▸ **Collected material**
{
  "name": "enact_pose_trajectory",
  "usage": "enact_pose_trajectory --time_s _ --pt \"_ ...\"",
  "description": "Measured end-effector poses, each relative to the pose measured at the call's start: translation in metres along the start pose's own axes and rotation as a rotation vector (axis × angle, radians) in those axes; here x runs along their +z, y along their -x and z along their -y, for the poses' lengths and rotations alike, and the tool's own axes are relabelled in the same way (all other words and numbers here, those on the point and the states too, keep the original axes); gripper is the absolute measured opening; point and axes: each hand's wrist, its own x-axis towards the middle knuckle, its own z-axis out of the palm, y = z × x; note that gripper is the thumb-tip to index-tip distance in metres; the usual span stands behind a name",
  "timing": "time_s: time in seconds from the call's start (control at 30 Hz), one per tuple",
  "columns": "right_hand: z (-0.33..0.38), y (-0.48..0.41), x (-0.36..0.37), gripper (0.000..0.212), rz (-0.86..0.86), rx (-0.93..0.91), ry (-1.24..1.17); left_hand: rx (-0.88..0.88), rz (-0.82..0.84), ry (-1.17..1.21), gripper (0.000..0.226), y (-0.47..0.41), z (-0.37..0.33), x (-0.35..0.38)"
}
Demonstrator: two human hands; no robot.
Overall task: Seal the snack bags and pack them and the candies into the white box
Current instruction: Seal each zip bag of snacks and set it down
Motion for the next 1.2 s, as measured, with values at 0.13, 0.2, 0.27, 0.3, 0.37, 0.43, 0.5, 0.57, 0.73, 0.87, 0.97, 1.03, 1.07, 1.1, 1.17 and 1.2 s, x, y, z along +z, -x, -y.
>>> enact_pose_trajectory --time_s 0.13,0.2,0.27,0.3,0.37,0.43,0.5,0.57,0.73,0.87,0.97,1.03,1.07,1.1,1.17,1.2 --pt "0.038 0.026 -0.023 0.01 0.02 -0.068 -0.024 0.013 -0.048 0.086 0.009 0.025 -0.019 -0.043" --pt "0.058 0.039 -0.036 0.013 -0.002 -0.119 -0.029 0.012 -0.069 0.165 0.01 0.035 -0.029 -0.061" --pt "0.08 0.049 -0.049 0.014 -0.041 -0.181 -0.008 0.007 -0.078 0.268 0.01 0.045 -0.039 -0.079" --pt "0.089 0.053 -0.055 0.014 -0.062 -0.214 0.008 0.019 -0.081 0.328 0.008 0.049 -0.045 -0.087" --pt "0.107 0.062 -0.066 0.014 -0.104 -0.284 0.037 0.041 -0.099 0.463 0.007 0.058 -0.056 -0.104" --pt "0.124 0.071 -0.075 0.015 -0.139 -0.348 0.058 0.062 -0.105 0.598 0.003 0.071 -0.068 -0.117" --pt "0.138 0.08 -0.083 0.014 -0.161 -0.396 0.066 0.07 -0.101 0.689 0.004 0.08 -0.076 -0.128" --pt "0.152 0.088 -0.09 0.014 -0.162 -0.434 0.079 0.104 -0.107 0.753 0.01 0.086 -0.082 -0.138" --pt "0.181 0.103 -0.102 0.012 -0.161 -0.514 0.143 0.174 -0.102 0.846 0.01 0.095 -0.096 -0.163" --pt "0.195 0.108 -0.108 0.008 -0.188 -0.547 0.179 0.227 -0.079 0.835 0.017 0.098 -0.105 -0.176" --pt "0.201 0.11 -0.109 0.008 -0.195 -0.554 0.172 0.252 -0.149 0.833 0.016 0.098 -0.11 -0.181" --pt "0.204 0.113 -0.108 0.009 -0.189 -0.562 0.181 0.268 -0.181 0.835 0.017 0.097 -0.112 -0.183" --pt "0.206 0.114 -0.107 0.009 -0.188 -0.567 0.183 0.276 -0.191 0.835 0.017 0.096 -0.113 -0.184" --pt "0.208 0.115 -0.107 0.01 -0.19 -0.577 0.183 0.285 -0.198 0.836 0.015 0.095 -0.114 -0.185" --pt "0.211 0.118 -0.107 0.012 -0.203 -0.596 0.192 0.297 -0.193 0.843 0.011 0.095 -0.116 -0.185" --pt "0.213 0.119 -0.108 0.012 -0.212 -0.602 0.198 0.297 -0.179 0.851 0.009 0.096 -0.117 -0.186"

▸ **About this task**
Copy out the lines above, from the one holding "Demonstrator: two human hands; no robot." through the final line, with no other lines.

▸ **Answer space**
Demonstrator: two human hands; no robot.
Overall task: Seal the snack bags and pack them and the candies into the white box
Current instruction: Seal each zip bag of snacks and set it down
Motion for the next 1.2 s, as measured, with values at 0.13, 0.2, 0.27, 0.3, 0.37, 0.43, 0.5, 0.57, 0.73, 0.87, 0.97, 1.03, 1.07, 1.1, 1.17 and 1.2 s, x, y, z along +z, -x, -y.
>>> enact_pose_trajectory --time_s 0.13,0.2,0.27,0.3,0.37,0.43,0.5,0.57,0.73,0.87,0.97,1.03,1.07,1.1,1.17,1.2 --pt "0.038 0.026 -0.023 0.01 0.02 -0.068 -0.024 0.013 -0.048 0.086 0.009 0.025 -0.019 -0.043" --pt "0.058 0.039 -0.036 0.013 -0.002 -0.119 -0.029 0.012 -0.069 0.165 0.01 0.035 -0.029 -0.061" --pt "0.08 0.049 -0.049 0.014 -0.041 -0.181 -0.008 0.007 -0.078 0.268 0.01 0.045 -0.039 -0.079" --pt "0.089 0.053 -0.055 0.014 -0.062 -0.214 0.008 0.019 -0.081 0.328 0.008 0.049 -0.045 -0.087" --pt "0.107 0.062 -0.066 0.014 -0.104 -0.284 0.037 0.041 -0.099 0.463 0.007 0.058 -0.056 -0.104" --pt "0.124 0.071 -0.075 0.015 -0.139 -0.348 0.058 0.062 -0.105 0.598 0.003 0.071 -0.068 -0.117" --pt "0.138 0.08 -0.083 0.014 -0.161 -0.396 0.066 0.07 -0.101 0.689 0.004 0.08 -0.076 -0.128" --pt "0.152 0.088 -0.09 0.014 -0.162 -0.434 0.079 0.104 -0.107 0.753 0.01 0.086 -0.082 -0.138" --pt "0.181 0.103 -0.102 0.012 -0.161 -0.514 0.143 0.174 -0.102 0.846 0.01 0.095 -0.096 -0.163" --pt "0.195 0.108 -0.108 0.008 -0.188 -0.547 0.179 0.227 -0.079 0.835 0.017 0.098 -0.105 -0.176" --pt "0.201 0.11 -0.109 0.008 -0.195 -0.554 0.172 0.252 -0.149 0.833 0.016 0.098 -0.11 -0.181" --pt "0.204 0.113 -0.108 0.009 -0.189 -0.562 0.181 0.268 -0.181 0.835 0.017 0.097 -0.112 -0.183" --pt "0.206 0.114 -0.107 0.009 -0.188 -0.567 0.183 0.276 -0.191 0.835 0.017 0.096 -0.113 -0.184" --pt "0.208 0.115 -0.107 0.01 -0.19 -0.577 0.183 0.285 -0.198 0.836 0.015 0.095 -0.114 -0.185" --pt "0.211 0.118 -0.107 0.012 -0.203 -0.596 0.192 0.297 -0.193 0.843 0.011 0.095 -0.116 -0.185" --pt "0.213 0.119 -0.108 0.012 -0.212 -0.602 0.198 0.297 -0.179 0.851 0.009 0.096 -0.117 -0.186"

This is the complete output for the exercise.